**Task instructions:** All of the records are to be reproduced exactly.

[Opening Data extract section]

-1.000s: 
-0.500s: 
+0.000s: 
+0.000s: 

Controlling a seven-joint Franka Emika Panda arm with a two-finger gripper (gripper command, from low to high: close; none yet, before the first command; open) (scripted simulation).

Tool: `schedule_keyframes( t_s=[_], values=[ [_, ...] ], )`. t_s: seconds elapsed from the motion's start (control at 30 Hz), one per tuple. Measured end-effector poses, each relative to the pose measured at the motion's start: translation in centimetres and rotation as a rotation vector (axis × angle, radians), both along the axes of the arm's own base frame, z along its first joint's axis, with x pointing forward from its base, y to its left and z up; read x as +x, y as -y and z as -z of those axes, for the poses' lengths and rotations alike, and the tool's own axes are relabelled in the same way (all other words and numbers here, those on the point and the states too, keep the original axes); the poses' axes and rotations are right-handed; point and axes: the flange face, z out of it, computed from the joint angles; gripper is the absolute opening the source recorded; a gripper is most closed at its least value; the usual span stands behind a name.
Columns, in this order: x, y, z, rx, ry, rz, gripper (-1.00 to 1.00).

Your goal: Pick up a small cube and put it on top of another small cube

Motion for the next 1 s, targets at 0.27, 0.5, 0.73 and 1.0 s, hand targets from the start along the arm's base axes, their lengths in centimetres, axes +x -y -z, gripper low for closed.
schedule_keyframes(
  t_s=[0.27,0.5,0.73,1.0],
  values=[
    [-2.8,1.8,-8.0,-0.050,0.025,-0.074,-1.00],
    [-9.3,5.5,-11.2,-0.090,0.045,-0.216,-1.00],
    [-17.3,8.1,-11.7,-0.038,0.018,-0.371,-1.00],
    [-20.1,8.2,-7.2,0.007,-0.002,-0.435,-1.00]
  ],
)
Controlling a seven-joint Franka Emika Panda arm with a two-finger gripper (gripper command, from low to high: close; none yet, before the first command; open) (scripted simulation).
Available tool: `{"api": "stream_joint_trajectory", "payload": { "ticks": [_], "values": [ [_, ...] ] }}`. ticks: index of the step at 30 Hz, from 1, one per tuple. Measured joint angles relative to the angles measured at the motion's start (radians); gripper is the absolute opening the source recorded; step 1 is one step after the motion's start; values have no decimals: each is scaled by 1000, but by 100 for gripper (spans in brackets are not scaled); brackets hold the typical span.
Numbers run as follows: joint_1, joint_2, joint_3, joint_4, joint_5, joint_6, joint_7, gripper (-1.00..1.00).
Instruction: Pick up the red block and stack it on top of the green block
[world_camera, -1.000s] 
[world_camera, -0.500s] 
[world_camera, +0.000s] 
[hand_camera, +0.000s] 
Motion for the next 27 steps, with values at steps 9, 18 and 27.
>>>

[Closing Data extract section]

**Answer area:**
-1.000s: 
-0.500s: 
+0.000s: 
+0.000s: 

Controlling a seven-joint Franka Emika Panda arm with a two-finger gripper (gripper command, from low to high: close; none yet, before the first command; open) (scripted simulation).

Tool: `schedule_keyframes( t_s=[_], values=[ [_, ...] ], )`. t_s: seconds elapsed from the motion's start (control at 30 Hz), one per tuple. Measured end-effector poses, each relative to the pose measured at the motion's start: translation in centimetres and rotation as a rotation vector (axis × angle, radians), both along the axes of the arm's own base frame, z along its first joint's axis, with x pointing forward from its base, y to its left and z up; read x as +x, y as -y and z as -z of those axes, for the poses' lengths and rotations alike, and the tool's own axes are relabelled in the same way (all other words and numbers here, those on the point and the states too, keep the original axes); the poses' axes and rotations are right-handed; point and axes: the flange face, z out of it, computed from the joint angles; gripper is the absolute opening the source recorded; a gripper is most closed at its least value; the usual span stands behind a name.
Columns, in this order: x, y, z, rx, ry, rz, gripper (-1.00 to 1.00).

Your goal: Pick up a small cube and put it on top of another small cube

Motion for the next 1 s, targets at 0.27, 0.5, 0.73 and 1.0 s, hand targets from the start along the arm's base axes, their lengths in centimetres, axes +x -y -z, gripper low for closed.
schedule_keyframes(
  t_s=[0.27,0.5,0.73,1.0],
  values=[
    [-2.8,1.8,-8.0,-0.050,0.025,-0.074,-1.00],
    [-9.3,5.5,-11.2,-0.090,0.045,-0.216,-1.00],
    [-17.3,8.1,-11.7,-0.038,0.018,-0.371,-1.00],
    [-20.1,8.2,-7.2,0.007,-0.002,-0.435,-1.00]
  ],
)
Controlling a seven-joint Franka Emika Panda arm with a two-finger gripper (gripper command, from low to high: close; none yet, before the first command; open) (scripted simulation).
Available tool: `{"api": "stream_joint_trajectory", "payload": { "ticks": [_], "values": [ [_, ...] ] }}`. ticks: index of the step at 30 Hz, from 1, one per tuple. Measured joint angles relative to the angles measured at the motion's start (radians); gripper is the absolute opening the source recorded; step 1 is one step after the motion's start; values have no decimals: each is scaled by 1000, but by 100 for gripper (spans in brackets are not scaled); brackets hold the typical span.
Numbers run as follows: joint_1, joint_2, joint_3, joint_4, joint_5, joint_6, joint_7, gripper (-1.00..1.00).
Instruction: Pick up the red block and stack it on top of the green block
[world_camera, -1.000s] 
[world_camera, -0.500s] 
[world_camera, +0.000s] 
[hand_camera, +0.000s] 
Motion for the next 27 steps, with values at steps 9, 18 and 27.
>>>

There is nothing else to the answer.